REQUIREMENT -
Each line from the one containing "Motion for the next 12" onward, through the end of the entries, is to be transcribed exactly; nothing else is to be included.

INFORMATION PROVIDED -
[Start of Attachment]

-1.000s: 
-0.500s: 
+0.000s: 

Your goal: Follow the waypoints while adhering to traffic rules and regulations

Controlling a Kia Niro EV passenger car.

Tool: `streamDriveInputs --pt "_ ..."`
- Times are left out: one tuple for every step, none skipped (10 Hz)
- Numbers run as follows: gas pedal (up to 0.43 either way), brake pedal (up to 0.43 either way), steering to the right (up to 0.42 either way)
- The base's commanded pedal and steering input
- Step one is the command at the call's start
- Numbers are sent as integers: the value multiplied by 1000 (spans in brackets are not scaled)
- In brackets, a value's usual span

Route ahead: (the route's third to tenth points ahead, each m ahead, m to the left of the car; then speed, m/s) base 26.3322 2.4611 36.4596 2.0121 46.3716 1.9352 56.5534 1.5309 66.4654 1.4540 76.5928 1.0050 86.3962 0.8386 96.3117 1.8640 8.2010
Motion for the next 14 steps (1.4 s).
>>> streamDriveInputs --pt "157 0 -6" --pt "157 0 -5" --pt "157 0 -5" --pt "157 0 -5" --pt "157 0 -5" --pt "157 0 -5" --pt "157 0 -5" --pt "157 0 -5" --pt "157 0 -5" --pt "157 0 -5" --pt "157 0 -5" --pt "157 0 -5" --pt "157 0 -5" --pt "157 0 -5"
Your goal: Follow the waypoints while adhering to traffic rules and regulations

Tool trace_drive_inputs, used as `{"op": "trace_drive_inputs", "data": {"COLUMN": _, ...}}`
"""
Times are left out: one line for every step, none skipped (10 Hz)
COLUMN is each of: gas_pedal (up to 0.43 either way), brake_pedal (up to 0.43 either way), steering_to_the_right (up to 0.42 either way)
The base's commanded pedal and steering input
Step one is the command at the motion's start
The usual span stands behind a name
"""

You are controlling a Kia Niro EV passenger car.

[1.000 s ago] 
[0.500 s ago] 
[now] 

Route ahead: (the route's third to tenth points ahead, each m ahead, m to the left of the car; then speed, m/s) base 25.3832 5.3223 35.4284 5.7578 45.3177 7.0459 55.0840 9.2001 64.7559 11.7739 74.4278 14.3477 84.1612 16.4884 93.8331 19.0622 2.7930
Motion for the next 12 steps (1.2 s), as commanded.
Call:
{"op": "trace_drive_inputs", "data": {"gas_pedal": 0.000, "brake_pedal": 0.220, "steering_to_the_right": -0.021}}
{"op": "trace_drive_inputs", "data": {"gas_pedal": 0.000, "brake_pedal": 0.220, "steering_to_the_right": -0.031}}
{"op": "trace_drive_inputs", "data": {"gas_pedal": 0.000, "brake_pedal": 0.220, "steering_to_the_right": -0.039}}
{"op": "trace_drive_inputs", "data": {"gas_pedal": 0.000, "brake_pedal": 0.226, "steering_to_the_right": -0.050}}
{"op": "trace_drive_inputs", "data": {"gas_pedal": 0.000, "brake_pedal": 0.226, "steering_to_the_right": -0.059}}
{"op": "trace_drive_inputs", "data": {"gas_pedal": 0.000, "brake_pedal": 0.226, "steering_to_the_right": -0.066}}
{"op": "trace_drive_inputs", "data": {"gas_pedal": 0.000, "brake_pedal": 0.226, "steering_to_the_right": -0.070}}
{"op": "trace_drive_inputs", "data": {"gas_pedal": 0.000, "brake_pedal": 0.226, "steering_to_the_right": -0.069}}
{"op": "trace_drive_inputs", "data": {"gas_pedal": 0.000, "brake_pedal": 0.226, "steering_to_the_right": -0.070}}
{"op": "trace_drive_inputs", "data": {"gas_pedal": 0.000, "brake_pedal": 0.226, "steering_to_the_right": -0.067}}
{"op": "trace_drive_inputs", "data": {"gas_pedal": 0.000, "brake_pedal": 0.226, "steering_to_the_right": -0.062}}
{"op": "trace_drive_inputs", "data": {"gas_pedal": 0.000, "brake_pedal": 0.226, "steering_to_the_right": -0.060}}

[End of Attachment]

YOUR RESPONSE -
Motion for the next 12 steps (1.2 s), as commanded.
Call:
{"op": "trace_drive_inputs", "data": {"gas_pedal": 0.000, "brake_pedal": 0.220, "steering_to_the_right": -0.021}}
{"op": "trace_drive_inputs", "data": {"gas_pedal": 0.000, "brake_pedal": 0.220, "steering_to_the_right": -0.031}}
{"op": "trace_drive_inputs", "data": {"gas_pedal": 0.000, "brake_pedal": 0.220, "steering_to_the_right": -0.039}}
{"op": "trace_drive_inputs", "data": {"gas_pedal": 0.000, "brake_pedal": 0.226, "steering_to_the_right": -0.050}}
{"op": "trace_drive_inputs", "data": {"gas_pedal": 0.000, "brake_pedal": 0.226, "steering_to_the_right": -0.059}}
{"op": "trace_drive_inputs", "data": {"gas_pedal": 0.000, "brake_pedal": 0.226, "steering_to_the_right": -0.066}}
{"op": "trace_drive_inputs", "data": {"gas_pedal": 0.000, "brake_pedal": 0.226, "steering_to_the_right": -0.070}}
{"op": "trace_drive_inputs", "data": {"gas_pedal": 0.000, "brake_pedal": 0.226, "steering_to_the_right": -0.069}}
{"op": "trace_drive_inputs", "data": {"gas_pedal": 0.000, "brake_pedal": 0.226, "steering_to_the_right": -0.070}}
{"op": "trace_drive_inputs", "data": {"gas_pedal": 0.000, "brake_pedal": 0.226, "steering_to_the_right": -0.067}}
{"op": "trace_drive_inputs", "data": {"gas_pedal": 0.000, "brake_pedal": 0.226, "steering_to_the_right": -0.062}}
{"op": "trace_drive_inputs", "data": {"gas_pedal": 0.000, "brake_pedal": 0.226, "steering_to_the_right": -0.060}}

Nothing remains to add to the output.